For Nike, it’s about “dialing” the digital ecosystem and “using” the entire digital portfolio, Heidi O’Neill, Nike President for Consumers and Markets, told FOX Business.
These include Nike.com, the Nike app, the Nike Run Club app, the Nike Training Club app and Nike’s social channels. The Nike Run Club alone welcomed more than 1 million new runners in March and recorded a 42% increase in logged runs, the company said to FOX Business.
Home fitness company Mirror sells full-length mirrors that allow consumers to access on-demand workouts. During the peak COVID months, the workout business per household grew 70%, a company spokesperson told FOX Business.
Mirror saw a noticeable increase in users under the age of 20, which quintupled during the peak months of the coronavirus pandemic. The company attributes this growth to an increase in adults moving home or teenagers starting distance learning.

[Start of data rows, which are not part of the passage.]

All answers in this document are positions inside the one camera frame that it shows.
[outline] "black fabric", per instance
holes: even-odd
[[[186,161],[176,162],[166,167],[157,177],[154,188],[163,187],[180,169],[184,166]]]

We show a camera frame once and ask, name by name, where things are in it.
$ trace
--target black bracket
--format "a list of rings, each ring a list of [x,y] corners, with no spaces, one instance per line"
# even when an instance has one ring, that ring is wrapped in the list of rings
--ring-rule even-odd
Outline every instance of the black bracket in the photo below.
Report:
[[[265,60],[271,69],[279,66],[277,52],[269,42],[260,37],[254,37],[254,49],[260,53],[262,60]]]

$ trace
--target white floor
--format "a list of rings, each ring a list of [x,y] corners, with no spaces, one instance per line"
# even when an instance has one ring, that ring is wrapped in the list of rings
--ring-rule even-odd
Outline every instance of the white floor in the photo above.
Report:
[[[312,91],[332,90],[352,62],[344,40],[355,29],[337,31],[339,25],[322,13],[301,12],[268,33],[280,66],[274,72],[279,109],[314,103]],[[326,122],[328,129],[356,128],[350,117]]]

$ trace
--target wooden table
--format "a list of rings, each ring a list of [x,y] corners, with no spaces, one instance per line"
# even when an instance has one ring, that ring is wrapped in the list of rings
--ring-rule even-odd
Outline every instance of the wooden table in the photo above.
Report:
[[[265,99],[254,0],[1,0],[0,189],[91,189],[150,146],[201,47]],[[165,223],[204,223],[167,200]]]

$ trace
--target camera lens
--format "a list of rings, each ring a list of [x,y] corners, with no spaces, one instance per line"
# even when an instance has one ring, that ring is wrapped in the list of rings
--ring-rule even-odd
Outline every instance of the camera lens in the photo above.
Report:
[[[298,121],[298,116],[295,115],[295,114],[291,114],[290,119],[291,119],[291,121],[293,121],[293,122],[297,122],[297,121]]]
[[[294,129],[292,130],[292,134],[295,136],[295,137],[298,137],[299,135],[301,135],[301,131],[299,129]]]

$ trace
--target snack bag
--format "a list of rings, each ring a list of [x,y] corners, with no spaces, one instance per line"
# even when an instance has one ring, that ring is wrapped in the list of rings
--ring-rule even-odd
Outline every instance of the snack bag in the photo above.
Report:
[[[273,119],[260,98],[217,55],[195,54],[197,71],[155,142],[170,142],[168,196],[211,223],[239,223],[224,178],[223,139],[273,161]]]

As winter approaches, Tuck Barre & Yoga is based in Philadelphia Yoga studio With four locations across town, the company has even restarted its free barre classes, which are streamed live on Facebook, to give consumers the boost they need, the company told FOX Business.
About six months ago, Tuck Barre & Yoga launched a full on-demand platform offering 200 barre and yoga classes for about $ 10 per month. The company also offers a Zoom schedule for those in need of a “routine” and accountability.
According to market research company NPD, sales of fitness equipment in August 2020 increased by a total of 72% compared to the same period last year.